## PROBLEM STATEMENT
In the listing below, locate the line that contains "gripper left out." and the line that contains "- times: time". Restate word for word those two lines and every line between them, and nothing else.

[[ INFORMATION PROVIDED open ]]

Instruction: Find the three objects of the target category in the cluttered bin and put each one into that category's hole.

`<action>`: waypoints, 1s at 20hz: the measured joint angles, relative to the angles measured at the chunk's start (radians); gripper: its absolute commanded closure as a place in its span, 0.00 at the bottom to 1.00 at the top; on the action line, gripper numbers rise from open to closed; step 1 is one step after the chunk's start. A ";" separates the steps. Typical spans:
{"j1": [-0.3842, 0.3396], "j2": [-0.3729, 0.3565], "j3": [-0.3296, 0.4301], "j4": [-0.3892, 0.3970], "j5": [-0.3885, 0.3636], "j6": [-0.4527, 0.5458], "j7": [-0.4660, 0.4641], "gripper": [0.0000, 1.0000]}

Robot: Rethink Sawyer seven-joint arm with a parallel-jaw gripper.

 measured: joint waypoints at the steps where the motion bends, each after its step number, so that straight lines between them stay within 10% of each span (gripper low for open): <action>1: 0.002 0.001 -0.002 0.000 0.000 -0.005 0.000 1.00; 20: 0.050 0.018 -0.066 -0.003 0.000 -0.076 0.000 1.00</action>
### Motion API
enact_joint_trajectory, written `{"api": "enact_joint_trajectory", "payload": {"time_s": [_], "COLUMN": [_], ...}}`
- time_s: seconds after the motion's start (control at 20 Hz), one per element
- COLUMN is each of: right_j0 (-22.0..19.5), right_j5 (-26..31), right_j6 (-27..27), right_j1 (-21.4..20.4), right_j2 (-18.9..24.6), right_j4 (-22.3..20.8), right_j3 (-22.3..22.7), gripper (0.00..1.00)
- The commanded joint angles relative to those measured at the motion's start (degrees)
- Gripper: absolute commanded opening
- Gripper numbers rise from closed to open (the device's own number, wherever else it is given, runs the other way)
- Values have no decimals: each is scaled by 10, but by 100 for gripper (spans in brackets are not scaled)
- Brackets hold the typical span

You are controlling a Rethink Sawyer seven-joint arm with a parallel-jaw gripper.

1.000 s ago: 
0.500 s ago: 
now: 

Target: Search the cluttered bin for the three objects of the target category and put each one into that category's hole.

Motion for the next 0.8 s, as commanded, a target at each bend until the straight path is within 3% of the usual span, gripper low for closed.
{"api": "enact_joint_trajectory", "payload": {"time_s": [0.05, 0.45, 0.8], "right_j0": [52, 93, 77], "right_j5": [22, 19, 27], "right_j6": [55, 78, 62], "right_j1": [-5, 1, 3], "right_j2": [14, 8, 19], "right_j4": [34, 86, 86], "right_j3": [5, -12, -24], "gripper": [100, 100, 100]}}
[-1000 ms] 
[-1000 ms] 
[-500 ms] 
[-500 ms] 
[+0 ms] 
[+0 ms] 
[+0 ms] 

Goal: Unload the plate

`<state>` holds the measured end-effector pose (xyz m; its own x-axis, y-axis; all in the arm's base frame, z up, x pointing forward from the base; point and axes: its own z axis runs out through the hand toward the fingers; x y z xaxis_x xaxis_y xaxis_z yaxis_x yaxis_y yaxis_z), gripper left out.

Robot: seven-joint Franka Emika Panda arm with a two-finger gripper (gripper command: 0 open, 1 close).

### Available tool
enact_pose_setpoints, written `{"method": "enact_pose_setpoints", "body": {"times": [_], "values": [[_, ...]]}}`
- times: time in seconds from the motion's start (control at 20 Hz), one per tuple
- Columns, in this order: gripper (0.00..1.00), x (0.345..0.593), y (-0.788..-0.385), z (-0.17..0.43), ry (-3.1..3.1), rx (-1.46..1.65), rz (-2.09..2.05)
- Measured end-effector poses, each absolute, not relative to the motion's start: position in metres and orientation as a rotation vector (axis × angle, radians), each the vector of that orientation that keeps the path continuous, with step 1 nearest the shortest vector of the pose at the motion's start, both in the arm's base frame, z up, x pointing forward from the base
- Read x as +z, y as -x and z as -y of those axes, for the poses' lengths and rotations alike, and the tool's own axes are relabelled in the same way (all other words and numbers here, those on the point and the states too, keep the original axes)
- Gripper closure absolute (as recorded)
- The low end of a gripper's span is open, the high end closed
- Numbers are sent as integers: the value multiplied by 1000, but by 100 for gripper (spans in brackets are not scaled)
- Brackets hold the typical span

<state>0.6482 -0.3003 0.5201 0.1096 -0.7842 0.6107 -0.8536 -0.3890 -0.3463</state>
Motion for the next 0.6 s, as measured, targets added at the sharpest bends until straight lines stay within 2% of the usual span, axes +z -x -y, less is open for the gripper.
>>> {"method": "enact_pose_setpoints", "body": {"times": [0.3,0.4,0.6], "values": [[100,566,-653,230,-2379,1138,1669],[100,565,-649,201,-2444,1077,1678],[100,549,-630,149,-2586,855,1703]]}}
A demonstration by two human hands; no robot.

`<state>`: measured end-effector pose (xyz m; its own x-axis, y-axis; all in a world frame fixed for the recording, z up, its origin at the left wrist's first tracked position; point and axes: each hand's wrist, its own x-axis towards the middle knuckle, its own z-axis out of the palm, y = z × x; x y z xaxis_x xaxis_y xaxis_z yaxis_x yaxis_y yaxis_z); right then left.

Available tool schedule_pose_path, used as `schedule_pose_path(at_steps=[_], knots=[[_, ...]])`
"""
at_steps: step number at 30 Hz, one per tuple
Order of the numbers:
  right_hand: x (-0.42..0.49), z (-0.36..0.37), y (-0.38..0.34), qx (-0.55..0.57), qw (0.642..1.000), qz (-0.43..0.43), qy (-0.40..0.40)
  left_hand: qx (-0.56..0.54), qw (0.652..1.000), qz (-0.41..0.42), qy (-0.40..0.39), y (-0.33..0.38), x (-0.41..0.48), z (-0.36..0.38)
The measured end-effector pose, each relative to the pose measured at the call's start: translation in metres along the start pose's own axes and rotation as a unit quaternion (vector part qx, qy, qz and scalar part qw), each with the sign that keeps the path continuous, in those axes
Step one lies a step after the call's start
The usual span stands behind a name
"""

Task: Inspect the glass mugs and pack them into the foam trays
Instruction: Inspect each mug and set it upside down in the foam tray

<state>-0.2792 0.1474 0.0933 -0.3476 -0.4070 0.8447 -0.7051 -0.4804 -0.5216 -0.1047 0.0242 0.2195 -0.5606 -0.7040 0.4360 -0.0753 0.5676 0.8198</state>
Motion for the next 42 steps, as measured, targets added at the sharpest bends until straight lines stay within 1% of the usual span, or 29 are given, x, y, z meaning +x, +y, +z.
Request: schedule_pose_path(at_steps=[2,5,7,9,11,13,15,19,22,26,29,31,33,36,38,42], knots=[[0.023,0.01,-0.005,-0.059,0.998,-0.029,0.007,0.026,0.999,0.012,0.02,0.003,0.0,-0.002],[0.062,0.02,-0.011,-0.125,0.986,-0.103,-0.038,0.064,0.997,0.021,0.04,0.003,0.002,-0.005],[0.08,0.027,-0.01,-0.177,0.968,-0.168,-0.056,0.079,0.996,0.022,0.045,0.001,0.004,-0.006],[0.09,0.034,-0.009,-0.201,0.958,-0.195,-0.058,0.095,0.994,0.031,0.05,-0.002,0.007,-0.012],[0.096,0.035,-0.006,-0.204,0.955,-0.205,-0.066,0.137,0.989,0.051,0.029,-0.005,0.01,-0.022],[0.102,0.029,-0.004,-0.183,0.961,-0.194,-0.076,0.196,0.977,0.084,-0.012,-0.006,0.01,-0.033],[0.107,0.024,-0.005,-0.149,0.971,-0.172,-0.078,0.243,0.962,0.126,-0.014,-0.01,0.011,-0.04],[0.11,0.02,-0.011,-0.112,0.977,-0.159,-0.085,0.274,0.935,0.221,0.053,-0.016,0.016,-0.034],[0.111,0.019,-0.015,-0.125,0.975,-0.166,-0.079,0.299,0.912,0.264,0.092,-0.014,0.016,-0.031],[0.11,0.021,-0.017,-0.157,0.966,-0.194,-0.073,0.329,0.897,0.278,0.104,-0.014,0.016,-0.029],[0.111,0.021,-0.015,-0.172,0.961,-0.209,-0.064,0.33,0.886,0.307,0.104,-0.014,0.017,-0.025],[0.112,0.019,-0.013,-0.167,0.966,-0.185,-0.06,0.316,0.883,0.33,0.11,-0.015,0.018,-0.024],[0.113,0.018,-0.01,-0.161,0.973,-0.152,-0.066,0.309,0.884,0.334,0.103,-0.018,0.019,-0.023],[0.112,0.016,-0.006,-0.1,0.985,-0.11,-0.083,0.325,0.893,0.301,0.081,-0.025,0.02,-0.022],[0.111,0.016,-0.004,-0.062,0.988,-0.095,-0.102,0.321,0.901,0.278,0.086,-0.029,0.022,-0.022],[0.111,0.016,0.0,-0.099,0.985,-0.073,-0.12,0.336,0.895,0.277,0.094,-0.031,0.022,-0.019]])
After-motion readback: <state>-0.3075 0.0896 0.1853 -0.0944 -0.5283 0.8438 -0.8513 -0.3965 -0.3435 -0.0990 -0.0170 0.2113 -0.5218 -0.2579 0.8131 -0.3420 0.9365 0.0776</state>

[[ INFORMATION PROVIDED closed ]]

## TASK RESPONSE
`<state>` holds the measured end-effector pose (xyz m; its own x-axis, y-axis; all in the arm's base frame, z up, x pointing forward from the base; point and axes: its own z axis runs out through the hand toward the fingers; x y z xaxis_x xaxis_y xaxis_z yaxis_x yaxis_y yaxis_z), gripper left out.

Robot: seven-joint Franka Emika Panda arm with a two-finger gripper (gripper command: 0 open, 1 close).

### Available tool
enact_pose_setpoints, written `{"method": "enact_pose_setpoints", "body": {"times": [_], "values": [[_, ...]]}}`
- times: time in seconds from the motion's start (control at 20 Hz), one per tuple

What was requested is fully covered by this answer.